Work to be completed >>
Please retype every record below exactly, leaving the pictures out.

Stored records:
───

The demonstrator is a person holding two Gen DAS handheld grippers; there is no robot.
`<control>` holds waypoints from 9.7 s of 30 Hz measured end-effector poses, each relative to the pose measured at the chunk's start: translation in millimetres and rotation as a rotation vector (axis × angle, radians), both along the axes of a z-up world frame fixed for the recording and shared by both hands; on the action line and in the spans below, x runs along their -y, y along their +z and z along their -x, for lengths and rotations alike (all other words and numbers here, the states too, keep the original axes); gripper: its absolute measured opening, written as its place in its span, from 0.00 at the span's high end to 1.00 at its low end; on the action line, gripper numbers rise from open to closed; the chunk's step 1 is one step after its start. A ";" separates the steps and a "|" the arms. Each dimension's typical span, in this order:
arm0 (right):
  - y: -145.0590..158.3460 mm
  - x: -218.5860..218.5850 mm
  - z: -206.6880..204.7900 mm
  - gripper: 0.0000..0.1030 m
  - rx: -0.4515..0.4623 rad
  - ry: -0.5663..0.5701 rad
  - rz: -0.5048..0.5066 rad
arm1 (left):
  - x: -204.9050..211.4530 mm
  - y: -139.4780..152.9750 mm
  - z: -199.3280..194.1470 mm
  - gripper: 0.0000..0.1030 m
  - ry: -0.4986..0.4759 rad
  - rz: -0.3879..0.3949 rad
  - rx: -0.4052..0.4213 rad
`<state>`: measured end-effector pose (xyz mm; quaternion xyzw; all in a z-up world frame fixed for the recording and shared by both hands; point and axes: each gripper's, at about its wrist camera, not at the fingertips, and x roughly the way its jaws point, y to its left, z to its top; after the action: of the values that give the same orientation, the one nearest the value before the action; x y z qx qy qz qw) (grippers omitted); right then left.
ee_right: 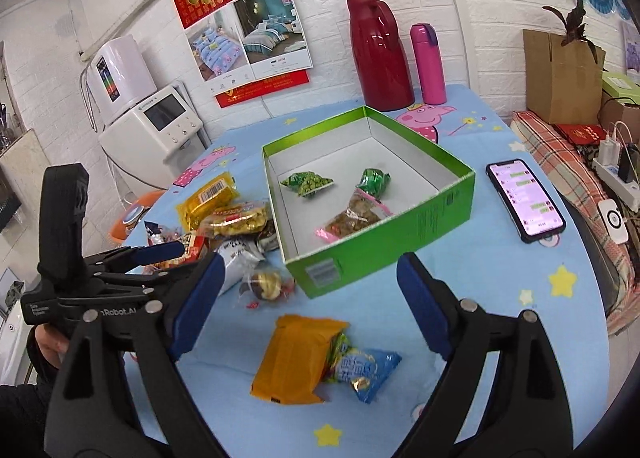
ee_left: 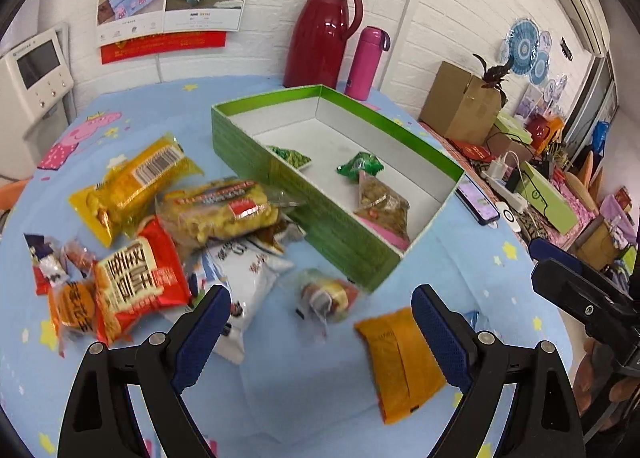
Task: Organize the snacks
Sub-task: 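Close both grippers on the orange wrapped bag and lift it, then carry the orange bag into the green box and open both grippers, then grasp the blue snack packet with the right gripper while the left grasps the clear bun bag, then lower both held bags into the green box and open both grippers, then withdraw both grippers from the box toward the remaining snacks, then grasp the red-and-white snack bag with the left gripper and lift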
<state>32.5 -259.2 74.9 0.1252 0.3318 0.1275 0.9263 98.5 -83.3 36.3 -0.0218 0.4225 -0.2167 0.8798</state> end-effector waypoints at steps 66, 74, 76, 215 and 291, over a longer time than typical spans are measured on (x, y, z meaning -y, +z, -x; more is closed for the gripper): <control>-4.9 -16.8 -47.0 0.86 0.008 0.099 -0.110 | 38.0 34.1 -37.1 0.70 -0.200 0.181 0.050; -20.8 -8.4 -101.0 0.86 -0.047 0.083 -0.118 | 51.1 19.2 -95.0 0.71 -0.191 0.129 0.023; -25.4 -7.4 -113.9 0.86 -0.065 0.082 -0.117 | 53.3 13.8 -107.1 0.71 -0.189 0.114 0.016; -45.3 36.6 -167.1 0.66 -0.111 -0.116 0.085 | 85.1 -1.2 -188.4 0.57 -0.094 0.005 0.000; -78.1 -193.5 -99.9 0.84 -0.142 0.333 0.051 | -171.5 -45.6 11.5 0.40 0.168 0.223 -0.037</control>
<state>132.3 -65.7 -3.2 0.0536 0.4157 0.2615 0.8694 87.0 88.2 -9.2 -0.1586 0.4085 -0.1873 0.8791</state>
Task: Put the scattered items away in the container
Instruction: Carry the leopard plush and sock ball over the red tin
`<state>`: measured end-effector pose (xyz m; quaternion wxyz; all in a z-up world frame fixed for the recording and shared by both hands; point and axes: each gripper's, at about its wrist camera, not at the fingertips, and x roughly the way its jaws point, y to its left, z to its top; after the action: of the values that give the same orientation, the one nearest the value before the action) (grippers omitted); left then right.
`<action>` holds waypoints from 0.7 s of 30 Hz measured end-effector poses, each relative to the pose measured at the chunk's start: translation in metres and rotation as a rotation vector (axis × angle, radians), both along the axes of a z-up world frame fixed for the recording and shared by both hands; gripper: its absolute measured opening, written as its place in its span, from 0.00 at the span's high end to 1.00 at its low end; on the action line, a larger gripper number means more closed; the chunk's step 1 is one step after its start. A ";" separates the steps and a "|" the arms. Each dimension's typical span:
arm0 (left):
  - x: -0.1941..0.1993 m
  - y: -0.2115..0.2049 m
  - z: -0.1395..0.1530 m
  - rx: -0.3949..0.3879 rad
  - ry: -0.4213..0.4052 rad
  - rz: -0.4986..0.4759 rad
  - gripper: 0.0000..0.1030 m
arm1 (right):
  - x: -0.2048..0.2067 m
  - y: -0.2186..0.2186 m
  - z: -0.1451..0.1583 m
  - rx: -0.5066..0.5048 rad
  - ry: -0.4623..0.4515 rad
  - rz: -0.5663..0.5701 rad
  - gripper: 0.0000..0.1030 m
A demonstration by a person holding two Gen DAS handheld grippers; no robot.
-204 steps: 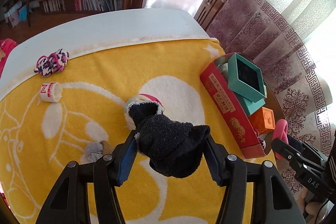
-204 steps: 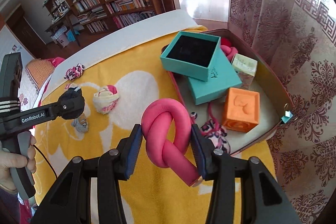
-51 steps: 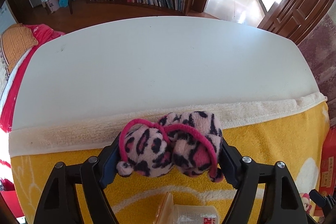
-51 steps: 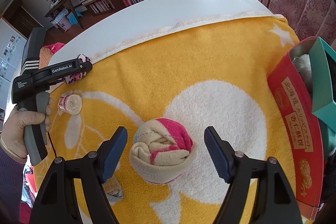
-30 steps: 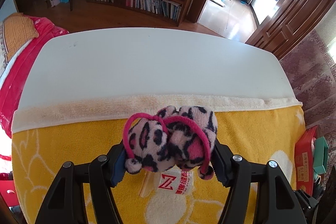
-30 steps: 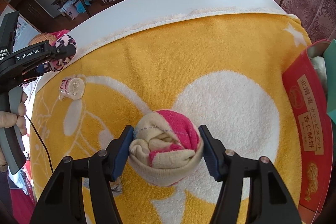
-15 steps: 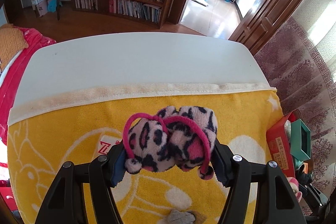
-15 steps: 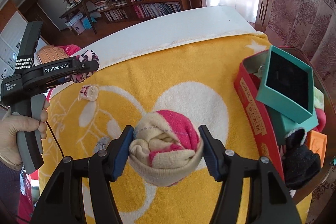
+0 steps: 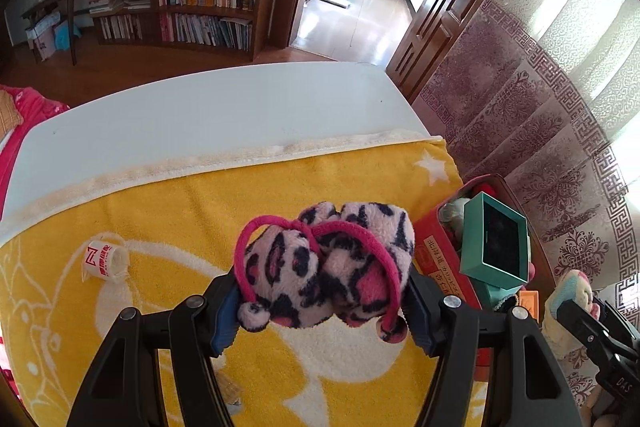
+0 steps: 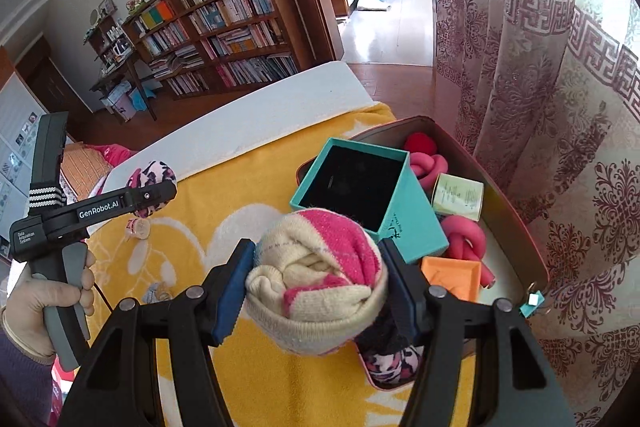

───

Exercise solution >>
The demonstrator is a person holding two Gen DAS handheld grippers; there is no robot.
`<control>` holds waypoints from 9.7 s of 30 Hz measured end-effector poses, each relative to the pose measured at the chunk's start: translation in millimetres and rotation as a rotation vector (axis × angle, radians), both along the axes of a z-up world frame fixed for the recording and shared by both hands; on the action line and in the spans below, x runs along their -y, y along their +z and z along their -x, for lengths and rotations alike (all other words and numbers here, the states too, keep the original axes); gripper: its absolute measured opening, written as its place in its span, from 0.00 at the span's high end to 1.00 at its low end; on the action line, gripper numbers rise from open to closed; the chunk's step 1 is one step after its start. A ";" separates the steps and a "|" the arms. Each dimension's typical span, in this order:
arm0 (right):
  - y: -145.0590..158.3460 mm
  - x: -218.5860..218.5850 mm
  - z: -206.6880..204.7900 mm
  - gripper: 0.0000..0.1030 m
  - rx: -0.4515..0.4623 rad
  - ry: -0.5663..0.5701 rad
  - rz: -0.5048..0.5066 rad
arm1 (left):
  - x: -204.9050..211.4530 mm
  - y: -139.4780..152.9750 mm
  - z: -199.3280..194.1470 mm
  - gripper: 0.0000..0.1030 m
  - ry: -0.4986..0.4759 rad
  - rz: -0.3879..0.3949 rad
  - rx: -0.4052..0.4213 rad
`<state>`: measured end-effector pose (xyz mm; quaternion xyzw; all in a z-up world frame fixed for the recording and shared by both hands; point and axes: each gripper's, at about its wrist camera, not at the fingertips, and x roughly the way its jaws point, y to its left, z to its top; after the action: of the values that give the same orientation, the one nearest the value before the action; x y z qx qy qz qw) (grippers omitted); right then left.
ee_right: 
ee_left: 
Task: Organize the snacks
Sub-task: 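Close both grippers on the orange wrapped bag and lift it, then carry the orange bag into the green box and open both grippers, then grasp the blue snack packet with the right gripper while the left grasps the clear bun bag, then lower both held bags into the green box and open both grippers, then withdraw both grippers from the box toward the remaining snacks, then grasp the red-and-white snack bag with the left gripper and lift
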<state>32.5 -259.2 74.9 0.1252 0.3318 0.1275 0.9263 98.5 -83.3 36.3 -0.0218 0.4225 -0.2167 0.8798</state> end-effector waypoints at steps 66, 74, 76, 215 and 291, over a longer time than typical spans are measured on (x, y, z meaning -y, +z, -x; more is closed for the gripper): <control>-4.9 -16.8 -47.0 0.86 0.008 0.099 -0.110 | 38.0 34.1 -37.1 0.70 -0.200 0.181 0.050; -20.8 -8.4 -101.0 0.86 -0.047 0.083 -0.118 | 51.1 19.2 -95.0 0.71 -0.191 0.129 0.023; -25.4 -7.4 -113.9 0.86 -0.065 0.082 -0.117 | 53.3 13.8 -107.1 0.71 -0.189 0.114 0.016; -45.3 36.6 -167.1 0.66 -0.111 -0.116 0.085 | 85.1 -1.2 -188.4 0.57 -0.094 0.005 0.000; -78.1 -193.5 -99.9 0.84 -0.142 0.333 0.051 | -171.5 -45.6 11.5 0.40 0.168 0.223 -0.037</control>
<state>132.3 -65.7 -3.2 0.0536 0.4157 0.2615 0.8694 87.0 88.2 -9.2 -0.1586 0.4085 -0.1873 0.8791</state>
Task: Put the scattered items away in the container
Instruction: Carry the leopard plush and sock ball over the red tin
`<state>`: measured end-effector pose (xyz m; quaternion wxyz; all in a z-up world frame fixed for the recording and shared by both hands; point and axes: each gripper's, at about its wrist camera, not at the fingertips, and x roughly the way its jaws point, y to its left, z to its top; after the action: of the values that give the same orientation, the one nearest the value before the action) (grippers omitted); left then right.
`<action>` holds waypoints from 0.7 s of 30 Hz measured end-effector poses, each relative to the pose measured at the chunk's start: translation in metres and rotation as a rotation vector (axis × angle, radians), both along the axes of a z-up world frame fixed for the recording and shared by both hands; gripper: its absolute measured opening, written as its place in its span, from 0.00 at the span's high end to 1.00 at its low end; on the action line, a larger gripper number means more closed; the chunk's step 1 is one step after its start. A ";" separates the steps and a "|" the arms. Each dimension's typical span:
arm0 (left):
  - x: -0.1941..0.1993 m
  - y: -0.2115..0.2049 m
  - z: -0.1395..0.1530 m
  - rx: -0.3949..0.3879 rad
  - ry: -0.4213..0.4052 rad
  - rz: -0.4986..0.4759 rad
  - gripper: 0.0000..0.1030 m
arm1 (right):
  - x: -0.2048..0.2067 m
  - y: -0.2186..0.2186 m
  - z: -0.1451..0.1583 m
  - rx: -0.5066..0.5048 rad
  - ry: -0.4623..0.4515 rad
  - rz: -0.5663..0.5701 rad
  - gripper: 0.0000..0.1030 m
A demonstration by a person holding two Gen DAS handheld grippers; no robot.
-204 steps: 
-204 steps: 
-51 steps: 
-51 steps: 
-30 steps: 
-30 steps: 
-15 steps: 
-15 steps: 
+0 steps: 
+0 steps: 

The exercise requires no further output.